659 - Du bonzaï technologique au baobab polémologique

N. Lygeros

En matière de stratégie, il n’est pas étonnant de découvrir des schémas mentaux qui s’appliquent à des domaines qui sont en apparence différents. Ainsi via la technologie et la polémologie, nous pouvons mettre en évidence la notion d’arbre, si chère à la théorie des graphes. Le même schéma mental à travers ses caractéristiques topologiques engendre un spectre d’idées convergentes. Le concept du bonzaï technologique illustre une idée japonaise selon laquelle l’entreprise qui utilise la technologie comme avantage concurrentiel possède des technologies fondamentales parfaitement maîtrisées qui lui offrent un potentiel fabuleux de développement. Par analogie nous introduisons le concept de baobab polémologique qui illustre l’idée selon laquelle le pays qui utilise la guerre comme avantage militaire possède des techniques fondamentales parfaitement maîtrisées, qui lui offrent un potentiel fabuleux de développement.

Dans cette optique, il n’est plus question de savoir quelle technologie ou quelle technique utiliser pour produire tel bien ou tel mal, mais plutôt quel produit ou quel conflit développer pour utiliser sa technologie ou sa technique. La technologie et la technique ne sont plus un moyen, mais une arme qui s’apparente ici aux compétences clefs qu’une entreprise ou un état cherchera à valoriser dans n’importe quel secteur à partir du moment où une occasion se présentera. Ainsi dans les deux cas, nous sommes dans une situation d’attente dynamique et de prospective offensive.

Dans ce cadre, la technologie et la technique représentent la base du raisonnement de toute action et de toute réalisation. Elles constituent le corps de la pensée et c’est à partir d’elles que les directions évalueront leurs stratégies de développement et leurs stratégies de diversification. Elles sont le point de référence et elles priment sur toute autre variable de synergie car elles sont le potentiel technologique et technique obtenu grâce à la combinaison de technologies et de techniques génériques.

Aussi l’évolution naturelle de ce type de schéma mental, c’est la construction de l’avantage concurrentiel et la consolidation des positions stratégiques grâce à l’innovation, à la création de nouveaux produits et de nouvelles armes. La préconception permet l’opportunisme stratégique et même la création de structures préfabriquées qui servent de plates-formes de lancement. Toute la stratégie se fonde sur l’avance et sa conservation. Tout l’effort consiste à se placer dans un cadre positif qui est défendu par un dogme déclaré et affiché le plus ouvertement possible. Car les adversaires et les concurrents doivent savoir qu’ils se situent dans ce cadre, et que c’est uniquement au sein de celui-ci qu’ils doivent gérer l’affrontement en raison du caractère objectif et universel des conclusions.

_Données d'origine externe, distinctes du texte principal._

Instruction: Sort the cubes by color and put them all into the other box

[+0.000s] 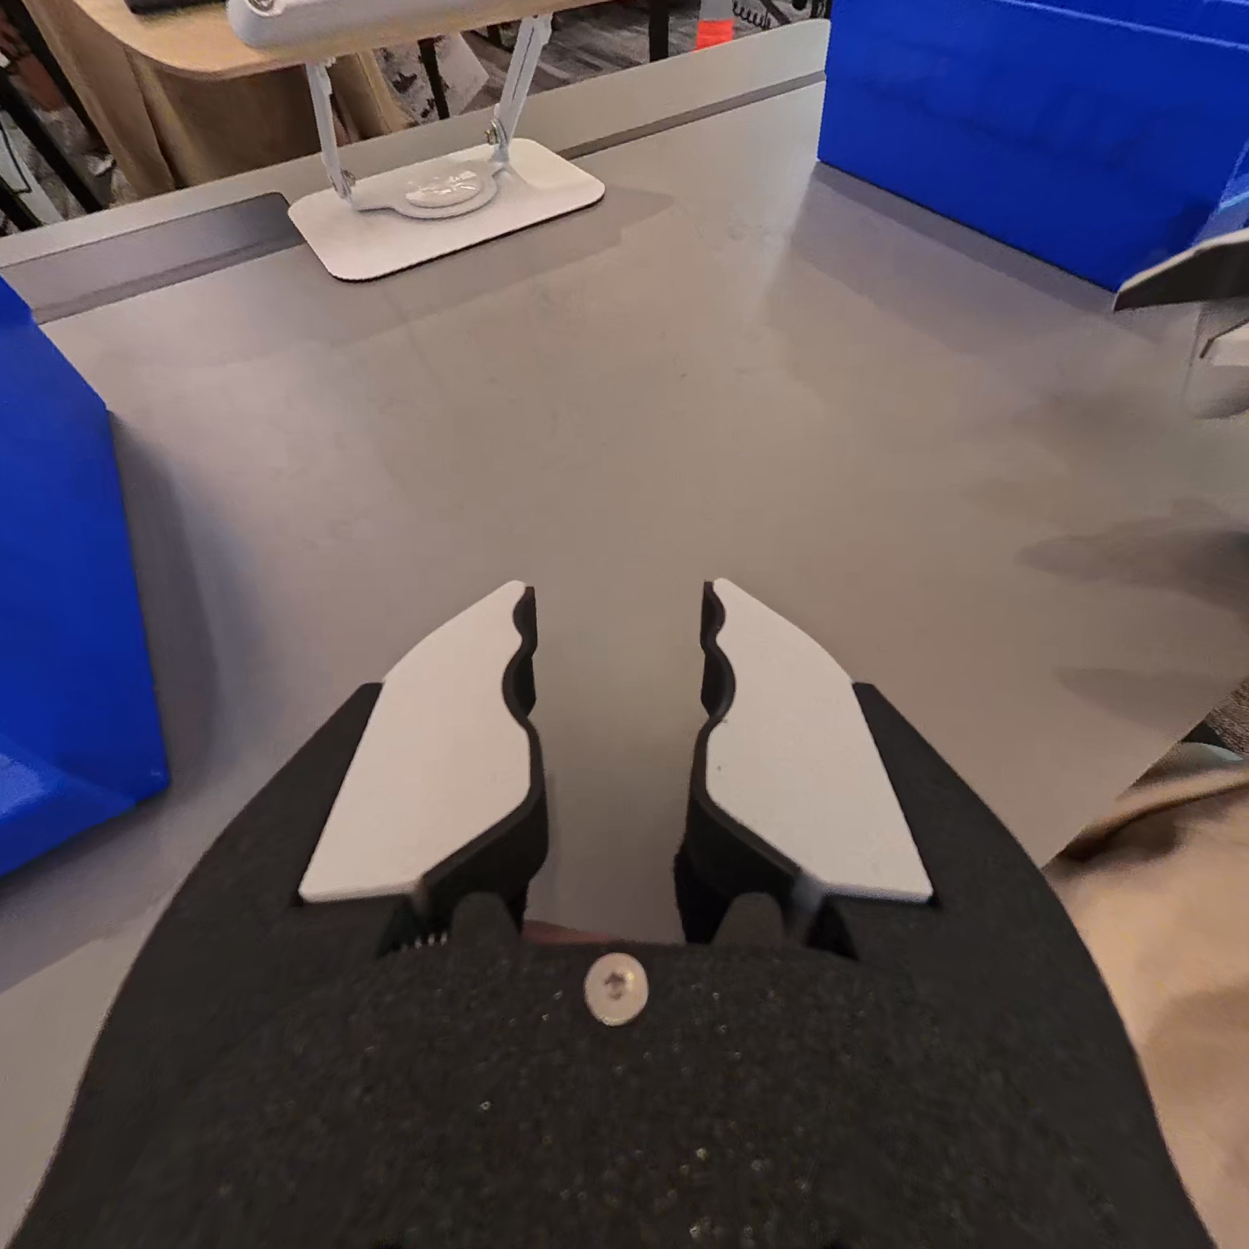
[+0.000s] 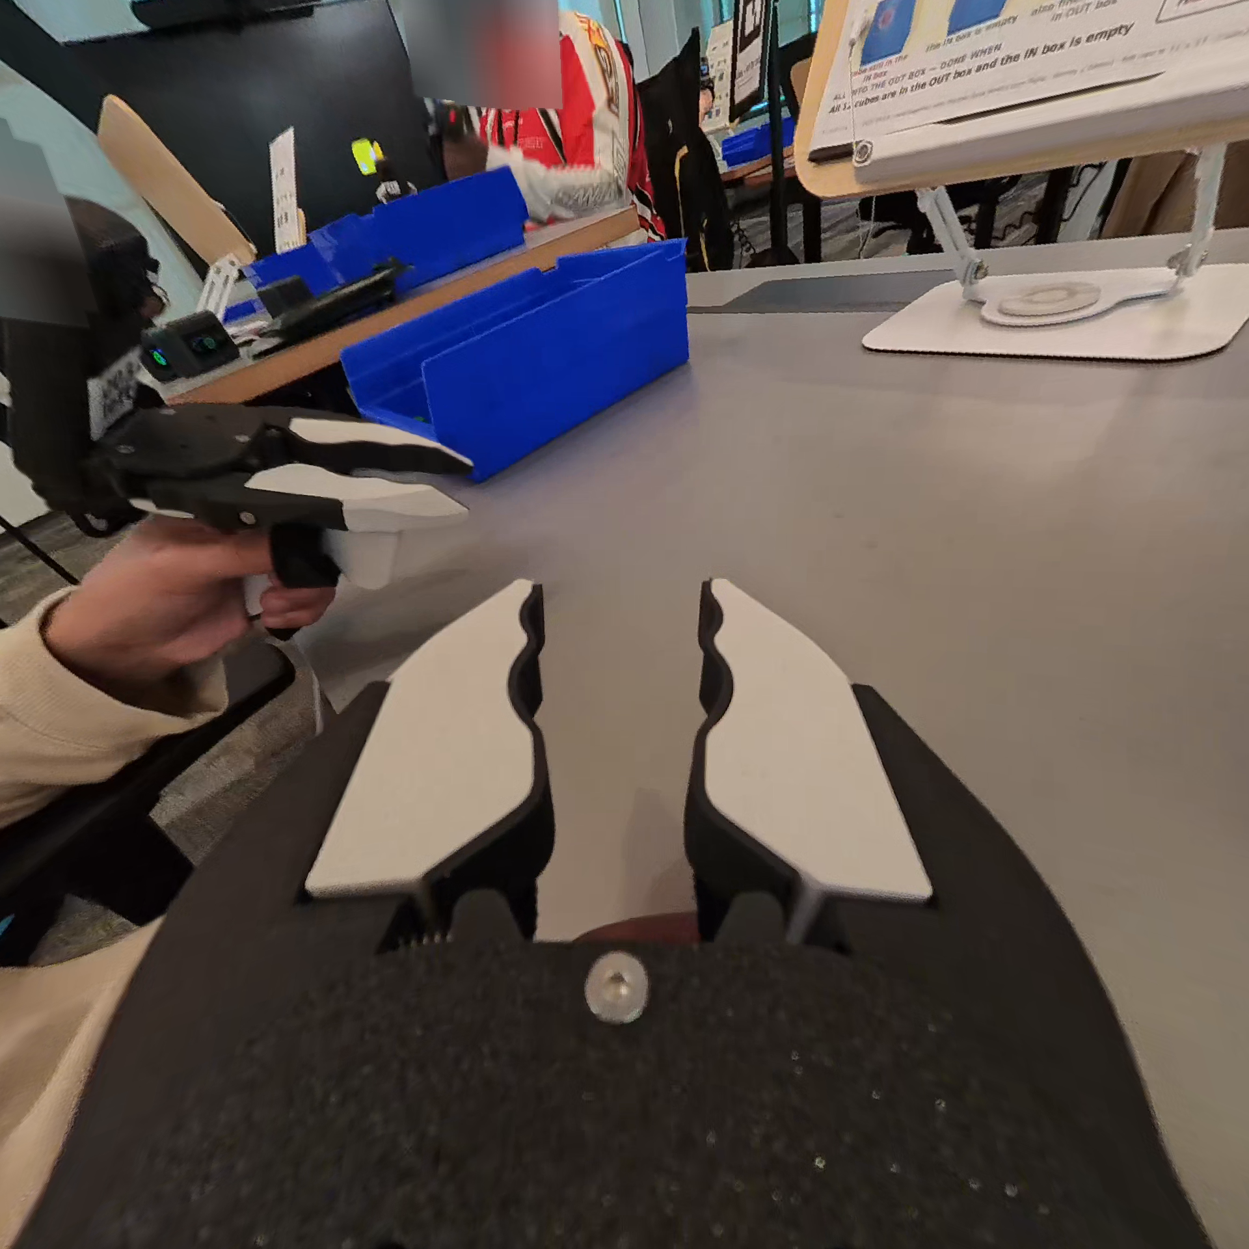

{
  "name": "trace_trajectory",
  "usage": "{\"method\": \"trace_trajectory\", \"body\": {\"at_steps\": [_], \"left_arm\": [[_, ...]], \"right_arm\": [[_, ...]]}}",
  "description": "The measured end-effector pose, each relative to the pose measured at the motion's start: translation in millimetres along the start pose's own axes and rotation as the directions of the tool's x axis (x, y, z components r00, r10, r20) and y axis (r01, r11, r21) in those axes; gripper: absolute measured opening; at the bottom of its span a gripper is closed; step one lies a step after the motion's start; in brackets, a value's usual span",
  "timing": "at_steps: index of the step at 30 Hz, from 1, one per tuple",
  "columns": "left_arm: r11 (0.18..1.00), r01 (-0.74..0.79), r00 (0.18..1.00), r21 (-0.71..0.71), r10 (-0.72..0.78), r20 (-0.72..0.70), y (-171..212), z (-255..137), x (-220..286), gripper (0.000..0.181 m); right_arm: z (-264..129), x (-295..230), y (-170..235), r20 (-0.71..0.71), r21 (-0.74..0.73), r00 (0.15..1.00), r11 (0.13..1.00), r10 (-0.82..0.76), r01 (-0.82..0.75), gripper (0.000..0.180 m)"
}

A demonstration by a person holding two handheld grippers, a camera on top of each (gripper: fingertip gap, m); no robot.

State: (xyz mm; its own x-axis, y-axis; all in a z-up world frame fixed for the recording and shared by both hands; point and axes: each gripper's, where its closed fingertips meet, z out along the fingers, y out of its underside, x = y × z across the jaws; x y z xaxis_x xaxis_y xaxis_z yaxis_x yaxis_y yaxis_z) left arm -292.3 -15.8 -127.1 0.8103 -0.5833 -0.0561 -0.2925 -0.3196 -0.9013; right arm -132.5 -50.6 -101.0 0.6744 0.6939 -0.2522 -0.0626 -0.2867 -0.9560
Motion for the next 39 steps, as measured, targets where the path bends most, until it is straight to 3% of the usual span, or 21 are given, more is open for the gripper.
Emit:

Seulement la stratégie ne se développe pas dans un cadre intemporel, mais dans un contexte historique, localisé et daté. Aussi, il est nécessaire d’expliciter la théorie stratégique, la recherche fondamentale et les doctrines stratégiques, la recherche appliquée. Car plus la première sera rigoureuse et systématique, plus la seconde sera cohérente et solide. Par définition, le bonzaï et le baobab ont une durée de vie limitée, aussi il est vital de penser leur évolution. Les aspects discrets et souterrains des modèles indiquent très clairement la part d’invisible qui doit leur être associée pour augmenter leur efficacité dans un monde instable où seul le visible a de l’importance pour ceux qui ne peuvent accéder aux schémas mentaux.

La pensée latérale nécessaire dans ces deux schémas mentaux traverse de manière non uniforme les idées classiques sur le développement des entreprises et des états dans l’espace géostratégique. Elle vit hors cadre dans un champ non concurrentiel de principes de stratégie et sa puissance provient de l’exploitation de l’avance. Tout est pensé dans le futur et pour le futur. L’essentiel n’est pas le but mais le suivant.